Required action: Your copy should begin with the line containing "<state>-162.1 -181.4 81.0", end with the line containing "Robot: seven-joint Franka", match the listing below exactly, and contain no pictures.
□ □ □ □
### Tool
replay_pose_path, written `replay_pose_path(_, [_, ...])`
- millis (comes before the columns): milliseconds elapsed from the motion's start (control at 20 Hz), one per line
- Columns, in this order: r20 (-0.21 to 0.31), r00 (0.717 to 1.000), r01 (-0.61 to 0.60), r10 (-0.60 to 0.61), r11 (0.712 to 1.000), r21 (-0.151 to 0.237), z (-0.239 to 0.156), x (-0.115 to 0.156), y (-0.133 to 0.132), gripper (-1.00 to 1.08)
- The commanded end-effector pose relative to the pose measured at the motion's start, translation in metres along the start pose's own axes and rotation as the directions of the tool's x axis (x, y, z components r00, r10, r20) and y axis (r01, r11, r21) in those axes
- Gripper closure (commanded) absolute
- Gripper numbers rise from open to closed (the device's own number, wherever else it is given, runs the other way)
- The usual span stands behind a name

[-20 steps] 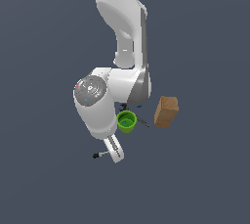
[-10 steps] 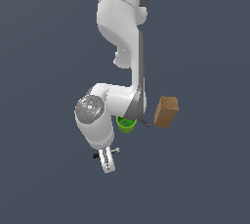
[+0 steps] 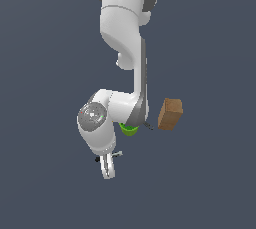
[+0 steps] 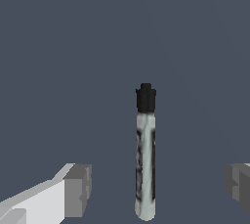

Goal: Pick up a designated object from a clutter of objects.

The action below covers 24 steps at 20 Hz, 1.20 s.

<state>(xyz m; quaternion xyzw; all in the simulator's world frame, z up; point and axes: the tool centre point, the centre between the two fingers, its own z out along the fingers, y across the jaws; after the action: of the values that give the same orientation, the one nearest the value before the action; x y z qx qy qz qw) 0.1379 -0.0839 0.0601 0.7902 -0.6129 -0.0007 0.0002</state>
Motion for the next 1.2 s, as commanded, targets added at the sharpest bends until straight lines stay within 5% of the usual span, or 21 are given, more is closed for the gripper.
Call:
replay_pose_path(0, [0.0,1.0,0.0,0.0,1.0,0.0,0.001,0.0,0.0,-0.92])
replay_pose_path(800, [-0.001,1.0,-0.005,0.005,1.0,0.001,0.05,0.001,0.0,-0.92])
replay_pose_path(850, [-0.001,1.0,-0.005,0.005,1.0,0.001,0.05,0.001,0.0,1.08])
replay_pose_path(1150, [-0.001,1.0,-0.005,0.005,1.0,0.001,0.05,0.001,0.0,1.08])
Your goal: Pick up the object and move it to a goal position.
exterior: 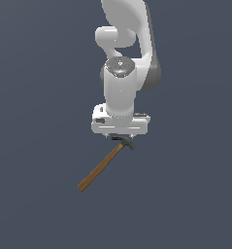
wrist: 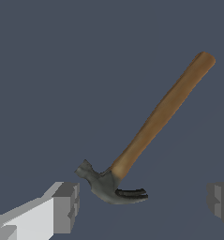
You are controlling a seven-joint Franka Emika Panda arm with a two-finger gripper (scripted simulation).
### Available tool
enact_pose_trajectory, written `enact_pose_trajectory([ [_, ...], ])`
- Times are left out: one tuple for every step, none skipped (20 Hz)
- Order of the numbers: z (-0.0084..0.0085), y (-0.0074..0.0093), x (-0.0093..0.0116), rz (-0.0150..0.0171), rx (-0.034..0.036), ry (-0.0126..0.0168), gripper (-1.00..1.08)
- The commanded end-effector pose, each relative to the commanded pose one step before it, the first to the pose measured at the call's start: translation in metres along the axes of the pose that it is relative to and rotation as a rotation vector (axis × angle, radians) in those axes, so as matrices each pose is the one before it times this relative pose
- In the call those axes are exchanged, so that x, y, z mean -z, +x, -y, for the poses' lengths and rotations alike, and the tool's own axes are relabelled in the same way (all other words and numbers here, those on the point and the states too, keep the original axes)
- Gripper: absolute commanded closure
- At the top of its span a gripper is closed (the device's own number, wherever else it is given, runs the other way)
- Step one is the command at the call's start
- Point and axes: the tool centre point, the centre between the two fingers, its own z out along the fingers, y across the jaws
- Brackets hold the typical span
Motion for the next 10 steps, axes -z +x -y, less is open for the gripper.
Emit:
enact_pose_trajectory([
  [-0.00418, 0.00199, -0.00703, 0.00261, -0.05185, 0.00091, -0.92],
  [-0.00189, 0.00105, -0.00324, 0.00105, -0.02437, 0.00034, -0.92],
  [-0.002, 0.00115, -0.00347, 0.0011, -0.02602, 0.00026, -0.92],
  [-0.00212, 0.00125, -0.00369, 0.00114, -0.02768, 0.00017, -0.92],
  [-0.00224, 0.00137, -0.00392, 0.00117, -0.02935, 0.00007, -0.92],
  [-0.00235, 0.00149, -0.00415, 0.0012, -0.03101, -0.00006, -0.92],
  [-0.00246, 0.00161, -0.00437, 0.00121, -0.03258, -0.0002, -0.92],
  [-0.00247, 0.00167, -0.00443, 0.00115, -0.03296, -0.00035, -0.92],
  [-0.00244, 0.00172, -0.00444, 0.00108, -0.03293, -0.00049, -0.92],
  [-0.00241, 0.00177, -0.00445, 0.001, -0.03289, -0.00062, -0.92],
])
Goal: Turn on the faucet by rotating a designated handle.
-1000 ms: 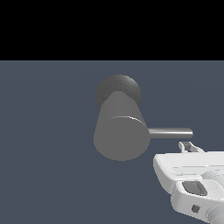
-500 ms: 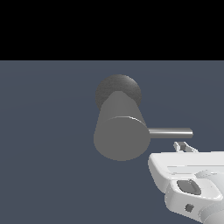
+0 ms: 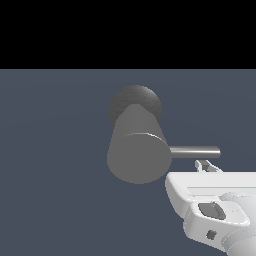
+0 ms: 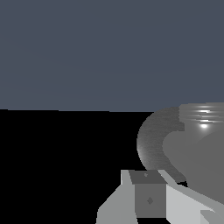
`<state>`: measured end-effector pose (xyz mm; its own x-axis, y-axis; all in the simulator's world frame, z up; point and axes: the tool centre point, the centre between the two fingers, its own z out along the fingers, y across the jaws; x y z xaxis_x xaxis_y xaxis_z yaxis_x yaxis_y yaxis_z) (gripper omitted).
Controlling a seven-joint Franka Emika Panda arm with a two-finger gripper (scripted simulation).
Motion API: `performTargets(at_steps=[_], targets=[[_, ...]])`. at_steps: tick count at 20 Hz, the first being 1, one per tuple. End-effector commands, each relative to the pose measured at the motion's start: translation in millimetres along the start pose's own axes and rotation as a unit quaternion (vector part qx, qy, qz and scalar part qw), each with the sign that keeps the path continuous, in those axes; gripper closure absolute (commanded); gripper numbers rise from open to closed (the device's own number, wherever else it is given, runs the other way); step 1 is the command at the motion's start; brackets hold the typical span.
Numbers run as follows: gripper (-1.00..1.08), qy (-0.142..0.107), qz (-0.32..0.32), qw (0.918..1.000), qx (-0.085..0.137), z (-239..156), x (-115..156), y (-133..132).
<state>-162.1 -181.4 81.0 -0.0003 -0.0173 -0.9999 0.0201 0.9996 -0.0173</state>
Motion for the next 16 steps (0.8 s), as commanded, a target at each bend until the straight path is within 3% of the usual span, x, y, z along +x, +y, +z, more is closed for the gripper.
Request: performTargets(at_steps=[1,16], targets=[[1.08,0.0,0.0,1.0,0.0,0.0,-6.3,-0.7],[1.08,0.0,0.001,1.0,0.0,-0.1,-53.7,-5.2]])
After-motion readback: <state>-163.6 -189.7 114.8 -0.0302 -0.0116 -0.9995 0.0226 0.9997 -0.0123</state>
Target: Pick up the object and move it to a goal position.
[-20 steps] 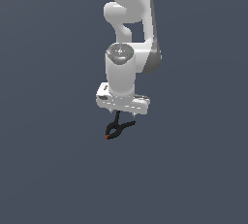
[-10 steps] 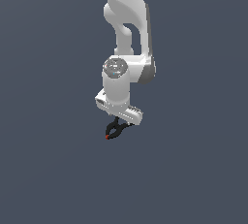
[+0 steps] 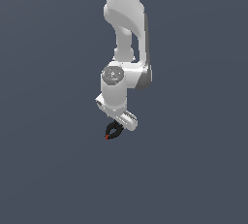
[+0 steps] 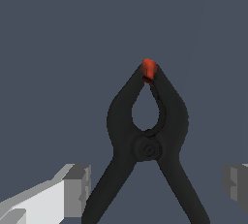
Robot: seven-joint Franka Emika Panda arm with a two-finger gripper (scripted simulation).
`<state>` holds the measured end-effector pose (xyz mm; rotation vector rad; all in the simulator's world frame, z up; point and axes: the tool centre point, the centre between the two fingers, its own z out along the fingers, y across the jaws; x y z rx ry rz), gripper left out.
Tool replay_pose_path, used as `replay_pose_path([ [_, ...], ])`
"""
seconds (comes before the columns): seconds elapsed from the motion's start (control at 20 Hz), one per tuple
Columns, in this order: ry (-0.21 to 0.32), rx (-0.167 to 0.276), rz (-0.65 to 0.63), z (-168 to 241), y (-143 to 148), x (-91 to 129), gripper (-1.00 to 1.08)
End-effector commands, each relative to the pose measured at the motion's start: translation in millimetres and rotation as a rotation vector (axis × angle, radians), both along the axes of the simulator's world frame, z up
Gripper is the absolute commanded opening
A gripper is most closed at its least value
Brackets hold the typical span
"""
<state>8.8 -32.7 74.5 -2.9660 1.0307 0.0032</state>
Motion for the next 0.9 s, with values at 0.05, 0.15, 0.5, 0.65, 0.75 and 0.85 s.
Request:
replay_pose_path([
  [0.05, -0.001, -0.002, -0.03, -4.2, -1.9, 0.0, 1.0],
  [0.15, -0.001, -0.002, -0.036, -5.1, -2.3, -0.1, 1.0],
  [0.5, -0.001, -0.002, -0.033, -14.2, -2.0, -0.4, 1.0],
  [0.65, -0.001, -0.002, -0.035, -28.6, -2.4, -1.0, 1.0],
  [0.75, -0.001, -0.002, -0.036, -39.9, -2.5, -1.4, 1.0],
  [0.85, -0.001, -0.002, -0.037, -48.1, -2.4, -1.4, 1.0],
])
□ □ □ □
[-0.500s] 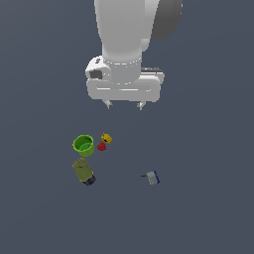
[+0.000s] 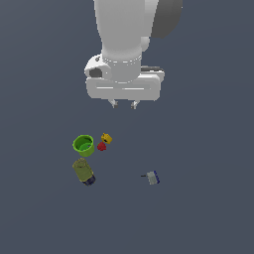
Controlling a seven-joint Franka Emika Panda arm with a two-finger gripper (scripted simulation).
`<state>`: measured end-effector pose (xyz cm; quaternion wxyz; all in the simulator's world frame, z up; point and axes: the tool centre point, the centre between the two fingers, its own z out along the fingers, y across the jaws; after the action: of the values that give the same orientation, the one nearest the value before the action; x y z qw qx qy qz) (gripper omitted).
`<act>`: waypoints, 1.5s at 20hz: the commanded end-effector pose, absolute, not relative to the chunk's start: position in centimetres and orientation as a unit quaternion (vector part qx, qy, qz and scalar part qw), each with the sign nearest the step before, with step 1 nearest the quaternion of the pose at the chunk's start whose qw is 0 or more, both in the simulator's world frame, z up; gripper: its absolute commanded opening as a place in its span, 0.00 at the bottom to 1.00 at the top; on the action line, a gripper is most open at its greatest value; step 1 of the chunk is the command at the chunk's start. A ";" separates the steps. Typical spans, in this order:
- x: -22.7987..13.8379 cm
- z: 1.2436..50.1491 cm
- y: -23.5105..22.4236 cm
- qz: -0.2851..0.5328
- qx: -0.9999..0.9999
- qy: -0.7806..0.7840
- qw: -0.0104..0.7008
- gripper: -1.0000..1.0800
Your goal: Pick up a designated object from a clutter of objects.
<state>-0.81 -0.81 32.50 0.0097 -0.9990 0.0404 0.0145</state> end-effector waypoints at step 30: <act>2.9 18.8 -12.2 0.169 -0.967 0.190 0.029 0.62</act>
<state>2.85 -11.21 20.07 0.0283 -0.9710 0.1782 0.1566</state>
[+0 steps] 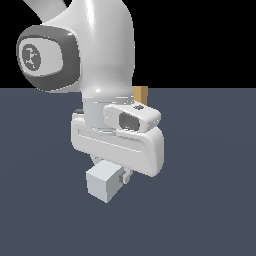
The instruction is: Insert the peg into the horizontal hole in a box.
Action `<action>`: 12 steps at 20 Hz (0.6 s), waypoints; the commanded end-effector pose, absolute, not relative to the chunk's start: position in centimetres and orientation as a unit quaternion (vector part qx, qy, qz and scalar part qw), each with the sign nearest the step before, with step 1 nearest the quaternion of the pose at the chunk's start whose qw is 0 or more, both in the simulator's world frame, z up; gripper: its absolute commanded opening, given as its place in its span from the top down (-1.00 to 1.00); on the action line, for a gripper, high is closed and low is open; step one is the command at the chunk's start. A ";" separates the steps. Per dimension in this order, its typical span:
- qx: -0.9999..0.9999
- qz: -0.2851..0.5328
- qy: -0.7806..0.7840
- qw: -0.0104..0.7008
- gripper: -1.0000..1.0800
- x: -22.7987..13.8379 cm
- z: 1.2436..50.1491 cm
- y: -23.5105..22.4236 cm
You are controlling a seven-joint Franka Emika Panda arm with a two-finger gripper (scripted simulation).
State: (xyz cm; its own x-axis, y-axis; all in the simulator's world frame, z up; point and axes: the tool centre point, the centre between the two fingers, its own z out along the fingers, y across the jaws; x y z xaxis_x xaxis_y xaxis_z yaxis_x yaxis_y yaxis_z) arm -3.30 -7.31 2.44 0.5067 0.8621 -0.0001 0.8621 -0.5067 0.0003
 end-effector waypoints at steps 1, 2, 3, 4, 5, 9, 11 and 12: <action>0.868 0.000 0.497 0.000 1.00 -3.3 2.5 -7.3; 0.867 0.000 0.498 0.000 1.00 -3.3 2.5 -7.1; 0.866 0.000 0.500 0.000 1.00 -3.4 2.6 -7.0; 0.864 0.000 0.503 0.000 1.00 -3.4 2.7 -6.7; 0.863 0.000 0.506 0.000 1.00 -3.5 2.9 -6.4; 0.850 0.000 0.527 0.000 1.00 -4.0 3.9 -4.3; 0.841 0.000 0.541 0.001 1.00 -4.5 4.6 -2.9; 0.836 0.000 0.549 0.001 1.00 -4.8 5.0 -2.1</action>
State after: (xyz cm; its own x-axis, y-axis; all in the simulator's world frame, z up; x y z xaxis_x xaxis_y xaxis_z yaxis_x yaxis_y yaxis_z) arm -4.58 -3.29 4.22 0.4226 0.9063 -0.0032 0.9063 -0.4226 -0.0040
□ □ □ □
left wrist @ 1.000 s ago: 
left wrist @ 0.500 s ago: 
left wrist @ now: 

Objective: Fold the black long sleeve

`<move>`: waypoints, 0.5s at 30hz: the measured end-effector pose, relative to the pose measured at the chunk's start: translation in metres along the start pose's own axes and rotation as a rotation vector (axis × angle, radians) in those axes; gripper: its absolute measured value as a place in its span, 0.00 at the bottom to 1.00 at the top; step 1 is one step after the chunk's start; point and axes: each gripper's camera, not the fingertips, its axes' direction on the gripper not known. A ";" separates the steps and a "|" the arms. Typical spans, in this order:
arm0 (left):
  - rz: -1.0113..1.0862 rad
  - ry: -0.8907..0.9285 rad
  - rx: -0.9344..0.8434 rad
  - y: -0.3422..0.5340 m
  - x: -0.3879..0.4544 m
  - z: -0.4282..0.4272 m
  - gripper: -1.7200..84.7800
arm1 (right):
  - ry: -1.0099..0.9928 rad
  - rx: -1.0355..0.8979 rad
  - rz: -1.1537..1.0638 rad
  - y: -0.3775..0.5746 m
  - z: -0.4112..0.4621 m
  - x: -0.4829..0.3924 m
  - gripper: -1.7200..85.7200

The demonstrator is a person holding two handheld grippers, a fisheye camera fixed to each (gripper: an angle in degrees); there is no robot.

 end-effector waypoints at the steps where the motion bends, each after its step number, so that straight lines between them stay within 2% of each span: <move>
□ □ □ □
Result for this task:
<state>-162.1 -181.4 81.0 -0.0003 -0.0173 -0.9999 0.0201 0.9996 -0.0173</state>
Motion for the next 16 steps (0.8 s), as commanded, a target at each bend until the straight path is within 3% of the usual span, x, y, z along +x, +y, +z, more is closed for the gripper.
Request: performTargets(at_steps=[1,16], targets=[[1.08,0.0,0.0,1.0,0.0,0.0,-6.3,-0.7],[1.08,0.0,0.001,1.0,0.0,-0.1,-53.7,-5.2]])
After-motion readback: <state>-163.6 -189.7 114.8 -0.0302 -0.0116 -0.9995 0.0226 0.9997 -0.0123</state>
Target: Pick up the object and move it to a goal position.
[-20 steps] 
[-10 steps] 
[+0 steps] 
[+0 steps] 
Robot: seven-joint Franka Emika Panda arm with a two-finger gripper (scripted simulation).

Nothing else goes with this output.